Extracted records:
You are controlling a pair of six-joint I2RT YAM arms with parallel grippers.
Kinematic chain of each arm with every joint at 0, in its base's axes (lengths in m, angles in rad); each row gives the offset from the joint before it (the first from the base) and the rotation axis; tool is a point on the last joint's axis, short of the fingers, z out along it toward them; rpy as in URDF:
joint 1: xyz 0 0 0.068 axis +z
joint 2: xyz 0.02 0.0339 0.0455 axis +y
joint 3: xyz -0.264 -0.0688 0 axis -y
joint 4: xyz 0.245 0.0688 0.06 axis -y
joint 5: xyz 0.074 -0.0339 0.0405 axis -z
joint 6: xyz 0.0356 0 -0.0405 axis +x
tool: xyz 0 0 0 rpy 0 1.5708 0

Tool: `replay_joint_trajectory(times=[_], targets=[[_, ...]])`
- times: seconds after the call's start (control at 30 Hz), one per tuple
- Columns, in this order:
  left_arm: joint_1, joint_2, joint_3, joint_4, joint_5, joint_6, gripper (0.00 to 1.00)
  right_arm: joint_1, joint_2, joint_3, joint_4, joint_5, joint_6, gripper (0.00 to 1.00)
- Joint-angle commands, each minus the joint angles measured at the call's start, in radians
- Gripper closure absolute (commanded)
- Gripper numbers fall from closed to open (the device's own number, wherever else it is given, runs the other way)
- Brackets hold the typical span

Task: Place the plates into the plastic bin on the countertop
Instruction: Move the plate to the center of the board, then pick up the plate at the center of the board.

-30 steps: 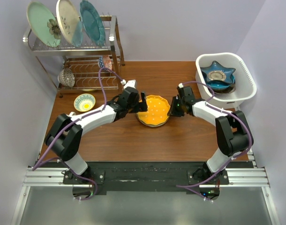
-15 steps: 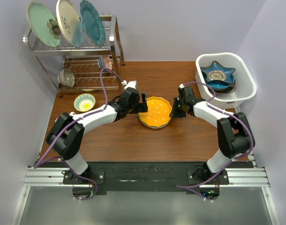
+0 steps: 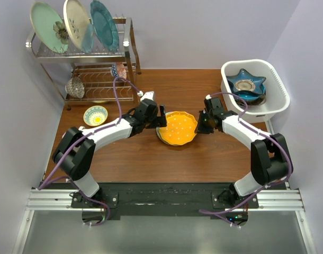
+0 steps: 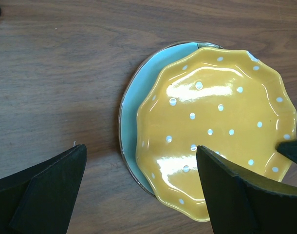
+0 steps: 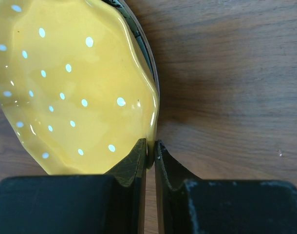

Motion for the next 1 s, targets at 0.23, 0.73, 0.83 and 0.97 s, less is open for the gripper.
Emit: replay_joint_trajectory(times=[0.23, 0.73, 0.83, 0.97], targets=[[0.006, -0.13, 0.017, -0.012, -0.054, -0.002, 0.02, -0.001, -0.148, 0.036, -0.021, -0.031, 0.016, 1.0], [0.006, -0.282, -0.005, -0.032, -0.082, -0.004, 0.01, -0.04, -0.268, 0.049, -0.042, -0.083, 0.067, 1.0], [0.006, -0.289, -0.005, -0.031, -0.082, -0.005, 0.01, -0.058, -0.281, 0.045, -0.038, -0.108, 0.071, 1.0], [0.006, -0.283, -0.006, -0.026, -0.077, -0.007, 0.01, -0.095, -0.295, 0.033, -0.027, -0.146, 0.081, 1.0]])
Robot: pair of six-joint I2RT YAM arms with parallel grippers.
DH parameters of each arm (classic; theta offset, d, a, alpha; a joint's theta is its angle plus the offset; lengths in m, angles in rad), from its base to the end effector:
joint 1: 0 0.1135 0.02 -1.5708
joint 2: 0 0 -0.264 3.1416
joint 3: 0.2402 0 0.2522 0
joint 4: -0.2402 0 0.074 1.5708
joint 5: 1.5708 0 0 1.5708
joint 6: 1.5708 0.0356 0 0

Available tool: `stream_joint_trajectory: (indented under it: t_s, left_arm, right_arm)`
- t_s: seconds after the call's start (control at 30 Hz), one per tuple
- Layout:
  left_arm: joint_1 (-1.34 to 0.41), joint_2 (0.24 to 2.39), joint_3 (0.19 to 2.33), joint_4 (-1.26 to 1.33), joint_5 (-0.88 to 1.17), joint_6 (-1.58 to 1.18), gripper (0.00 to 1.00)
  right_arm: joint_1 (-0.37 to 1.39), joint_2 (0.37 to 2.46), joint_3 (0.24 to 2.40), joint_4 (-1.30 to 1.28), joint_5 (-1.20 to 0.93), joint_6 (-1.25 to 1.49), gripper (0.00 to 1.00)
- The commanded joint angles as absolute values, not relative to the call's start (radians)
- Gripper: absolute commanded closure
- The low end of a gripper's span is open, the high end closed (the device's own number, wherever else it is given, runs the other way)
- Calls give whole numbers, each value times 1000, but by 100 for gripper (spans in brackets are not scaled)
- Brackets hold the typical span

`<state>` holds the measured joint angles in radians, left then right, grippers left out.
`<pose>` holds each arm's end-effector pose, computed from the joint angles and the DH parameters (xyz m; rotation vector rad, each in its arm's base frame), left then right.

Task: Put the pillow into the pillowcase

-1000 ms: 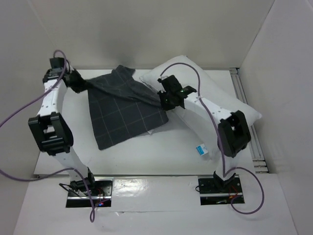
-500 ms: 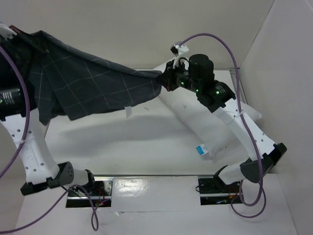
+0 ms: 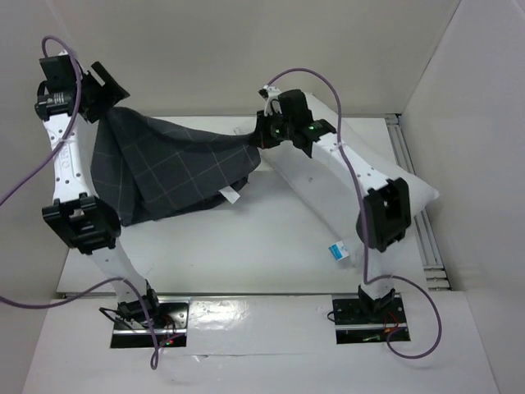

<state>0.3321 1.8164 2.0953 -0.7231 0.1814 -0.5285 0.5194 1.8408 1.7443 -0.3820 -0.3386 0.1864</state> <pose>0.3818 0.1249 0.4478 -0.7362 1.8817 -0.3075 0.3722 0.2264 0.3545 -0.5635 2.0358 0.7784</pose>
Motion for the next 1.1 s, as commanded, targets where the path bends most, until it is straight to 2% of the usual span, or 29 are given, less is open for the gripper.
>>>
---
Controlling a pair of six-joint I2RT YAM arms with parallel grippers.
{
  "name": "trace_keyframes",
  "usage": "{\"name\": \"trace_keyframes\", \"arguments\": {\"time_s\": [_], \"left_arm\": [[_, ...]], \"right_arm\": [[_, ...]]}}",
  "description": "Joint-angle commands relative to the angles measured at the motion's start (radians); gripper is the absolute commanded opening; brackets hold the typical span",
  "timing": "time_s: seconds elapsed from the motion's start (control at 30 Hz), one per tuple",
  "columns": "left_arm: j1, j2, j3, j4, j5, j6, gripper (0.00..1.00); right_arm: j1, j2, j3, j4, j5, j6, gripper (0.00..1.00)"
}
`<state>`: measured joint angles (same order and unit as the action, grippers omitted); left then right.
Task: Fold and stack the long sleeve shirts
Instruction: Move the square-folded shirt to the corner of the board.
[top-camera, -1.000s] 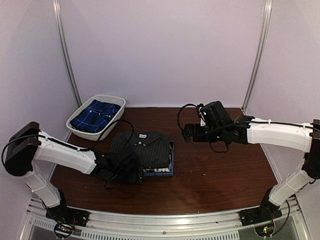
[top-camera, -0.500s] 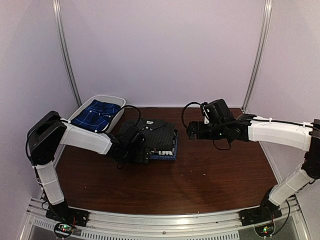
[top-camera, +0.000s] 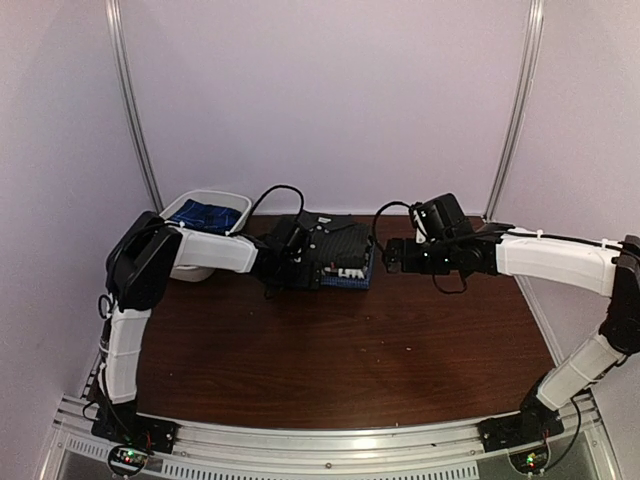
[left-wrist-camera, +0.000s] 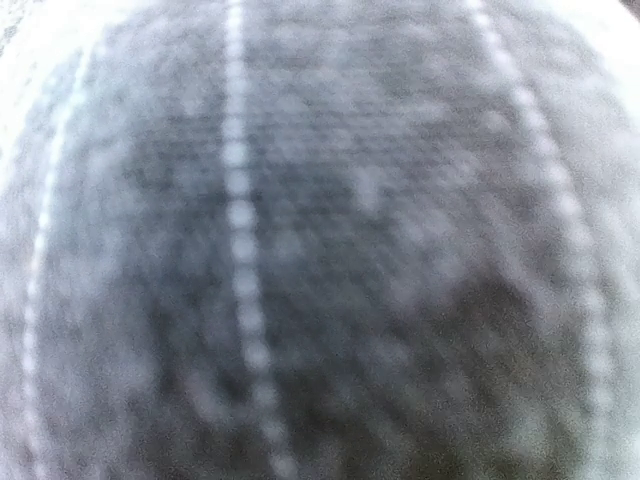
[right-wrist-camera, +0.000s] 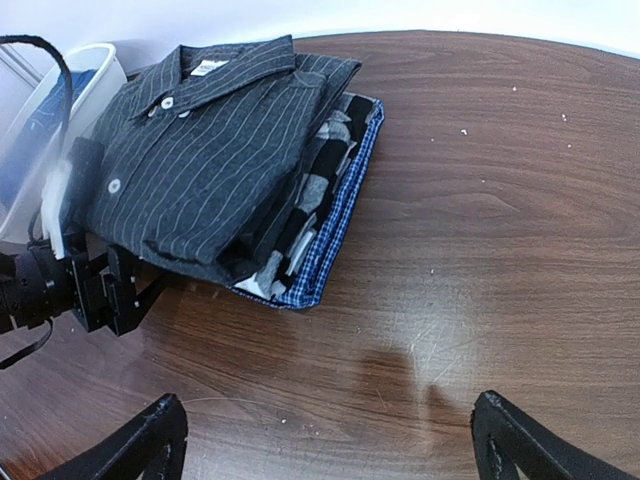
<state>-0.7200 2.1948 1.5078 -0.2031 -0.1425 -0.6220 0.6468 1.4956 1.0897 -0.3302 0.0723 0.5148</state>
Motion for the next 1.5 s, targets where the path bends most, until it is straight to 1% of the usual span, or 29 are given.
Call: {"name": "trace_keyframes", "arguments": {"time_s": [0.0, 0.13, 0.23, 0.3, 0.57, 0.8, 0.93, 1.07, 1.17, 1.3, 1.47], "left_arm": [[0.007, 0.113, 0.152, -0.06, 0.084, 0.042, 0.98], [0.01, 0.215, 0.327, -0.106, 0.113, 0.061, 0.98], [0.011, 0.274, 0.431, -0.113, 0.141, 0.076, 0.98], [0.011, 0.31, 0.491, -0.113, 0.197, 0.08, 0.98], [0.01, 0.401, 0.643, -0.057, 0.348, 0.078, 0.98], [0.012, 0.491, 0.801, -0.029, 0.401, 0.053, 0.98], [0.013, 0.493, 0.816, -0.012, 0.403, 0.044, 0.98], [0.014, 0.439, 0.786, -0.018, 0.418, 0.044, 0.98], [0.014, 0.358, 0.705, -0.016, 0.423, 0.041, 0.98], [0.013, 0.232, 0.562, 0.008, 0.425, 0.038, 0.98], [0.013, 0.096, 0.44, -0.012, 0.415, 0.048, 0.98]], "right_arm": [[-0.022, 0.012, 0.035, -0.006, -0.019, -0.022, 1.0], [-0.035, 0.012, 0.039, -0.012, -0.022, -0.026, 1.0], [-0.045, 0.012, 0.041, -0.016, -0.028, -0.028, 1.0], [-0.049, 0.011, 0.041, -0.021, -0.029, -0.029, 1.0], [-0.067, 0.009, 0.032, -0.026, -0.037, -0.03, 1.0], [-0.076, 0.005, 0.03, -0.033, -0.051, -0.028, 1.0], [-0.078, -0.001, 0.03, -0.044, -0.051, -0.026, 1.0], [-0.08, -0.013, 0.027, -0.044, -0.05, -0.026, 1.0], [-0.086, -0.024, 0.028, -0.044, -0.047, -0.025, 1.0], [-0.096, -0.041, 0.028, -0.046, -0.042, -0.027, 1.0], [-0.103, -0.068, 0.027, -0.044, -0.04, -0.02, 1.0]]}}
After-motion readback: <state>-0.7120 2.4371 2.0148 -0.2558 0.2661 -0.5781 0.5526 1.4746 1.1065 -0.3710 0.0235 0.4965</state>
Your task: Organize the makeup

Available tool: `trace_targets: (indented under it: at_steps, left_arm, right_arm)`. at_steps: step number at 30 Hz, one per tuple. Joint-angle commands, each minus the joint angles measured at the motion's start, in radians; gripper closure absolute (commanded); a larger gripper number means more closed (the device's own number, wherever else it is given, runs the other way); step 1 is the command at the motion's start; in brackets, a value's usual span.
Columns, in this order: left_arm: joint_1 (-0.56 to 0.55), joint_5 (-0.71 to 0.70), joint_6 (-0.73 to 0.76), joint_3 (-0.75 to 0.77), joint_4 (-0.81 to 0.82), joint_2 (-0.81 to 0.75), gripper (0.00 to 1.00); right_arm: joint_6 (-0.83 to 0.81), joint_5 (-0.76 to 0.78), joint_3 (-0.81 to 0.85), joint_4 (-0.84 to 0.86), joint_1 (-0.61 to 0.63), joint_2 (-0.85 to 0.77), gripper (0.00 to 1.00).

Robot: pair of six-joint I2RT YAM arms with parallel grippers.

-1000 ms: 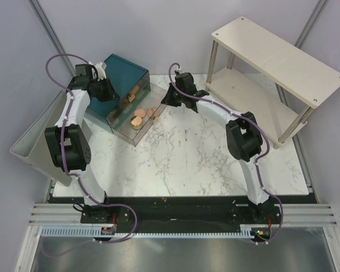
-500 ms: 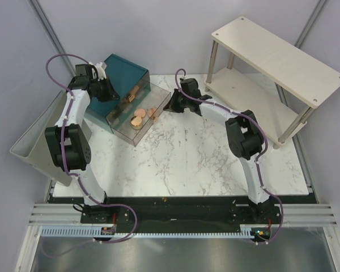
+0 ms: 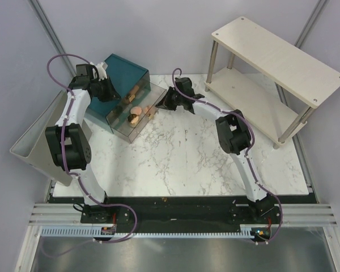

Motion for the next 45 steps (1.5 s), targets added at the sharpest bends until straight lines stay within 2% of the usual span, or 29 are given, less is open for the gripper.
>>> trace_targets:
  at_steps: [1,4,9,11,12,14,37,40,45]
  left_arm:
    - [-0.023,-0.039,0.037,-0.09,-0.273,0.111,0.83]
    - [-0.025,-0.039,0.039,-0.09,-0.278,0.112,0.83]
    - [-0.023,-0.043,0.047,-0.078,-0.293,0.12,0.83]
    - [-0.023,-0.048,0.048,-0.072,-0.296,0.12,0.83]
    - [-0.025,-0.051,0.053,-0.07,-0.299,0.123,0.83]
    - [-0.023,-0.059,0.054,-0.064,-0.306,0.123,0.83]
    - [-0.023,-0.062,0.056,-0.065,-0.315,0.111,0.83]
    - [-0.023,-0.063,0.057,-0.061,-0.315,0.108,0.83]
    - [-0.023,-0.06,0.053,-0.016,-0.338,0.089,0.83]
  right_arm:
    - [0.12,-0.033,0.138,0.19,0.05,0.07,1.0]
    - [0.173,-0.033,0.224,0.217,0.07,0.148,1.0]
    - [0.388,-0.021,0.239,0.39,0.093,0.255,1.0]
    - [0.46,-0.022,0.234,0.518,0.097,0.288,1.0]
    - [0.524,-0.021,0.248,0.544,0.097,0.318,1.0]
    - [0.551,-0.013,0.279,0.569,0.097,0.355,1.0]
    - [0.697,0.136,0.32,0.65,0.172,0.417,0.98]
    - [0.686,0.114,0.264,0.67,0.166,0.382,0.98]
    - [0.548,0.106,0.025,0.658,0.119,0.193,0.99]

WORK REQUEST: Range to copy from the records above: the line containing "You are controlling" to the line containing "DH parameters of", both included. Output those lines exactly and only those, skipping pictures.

EXERCISE RESPONSE:
You are controlling a pair of six-joint I2RT YAM arms with parallel grippers.
Kinematic chain of each arm with every joint at 0, in its base's axes (lengths in m, angles in rad); each row gives the offset from the joint before it (the first from the base) and the rotation axis; tool is a point on the last joint's axis, short of the fingers, z out along it toward them; rpy as in URDF:
joint 1: xyz 0 0 0.068 axis +z
joint 2: xyz 0.02 0.0339 0.0455 axis +y
joint 3: xyz -0.264 -0.0688 0 axis -y
joint 4: xyz 0.245 0.0688 0.06 axis -y
joint 5: xyz 0.074 -0.0339 0.0405 axis -z
joint 6: xyz 0.0356 0 -0.0405 axis +x
tool: xyz 0 0 0 rpy 0 1.5708 0

Tool: `replay_joint_trajectory(times=[_], targets=[[_, ...]])`
- times: seconds after the call's start (control at 30 Hz), one per tuple
- Columns, in this order:
  left_arm: joint_1, joint_2, joint_3, joint_4, joint_5, joint_6, gripper (0.00 to 1.00)
  right_arm: joint_1, joint_2, joint_3, joint_4, joint_5, joint_6, gripper (0.00 to 1.00)
- Joint-angle commands, each minus the joint angles measured at the call's start, in radians
- Gripper closure absolute (commanded)
- Gripper numbers fall from closed to open (the device's own number, wherever else it is given, runs the other way)
- Brackets hold the typical span

Task: Place the plates into the plastic bin on the countertop
Instruction: Move the plate to the center of the board, then pick up the plate at the center of the board.

-30 steps: 
-15 steps: 
+0 steps: 
+0 steps: 
+0 steps: 

Motion for the next 1 s, targets at 0.23, 0.73, 0.83 and 0.97 s, less is open for the gripper.
Emit: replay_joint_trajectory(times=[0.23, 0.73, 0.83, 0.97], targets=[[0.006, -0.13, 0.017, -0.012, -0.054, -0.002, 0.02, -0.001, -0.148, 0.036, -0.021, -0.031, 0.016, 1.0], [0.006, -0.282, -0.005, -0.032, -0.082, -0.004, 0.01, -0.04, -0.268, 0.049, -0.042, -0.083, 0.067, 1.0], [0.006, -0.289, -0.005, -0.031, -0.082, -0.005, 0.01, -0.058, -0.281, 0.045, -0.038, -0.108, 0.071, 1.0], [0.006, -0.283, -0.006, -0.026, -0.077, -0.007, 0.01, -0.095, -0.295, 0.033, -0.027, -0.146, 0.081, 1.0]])
Robot: pair of six-joint I2RT YAM arms with parallel grippers.
DH parameters of each arm (classic; theta offset, d, a, alpha; a joint's theta is its angle plus the offset; lengths in m, angles in rad), from its base to the end effector:

Work on the exercise is complete.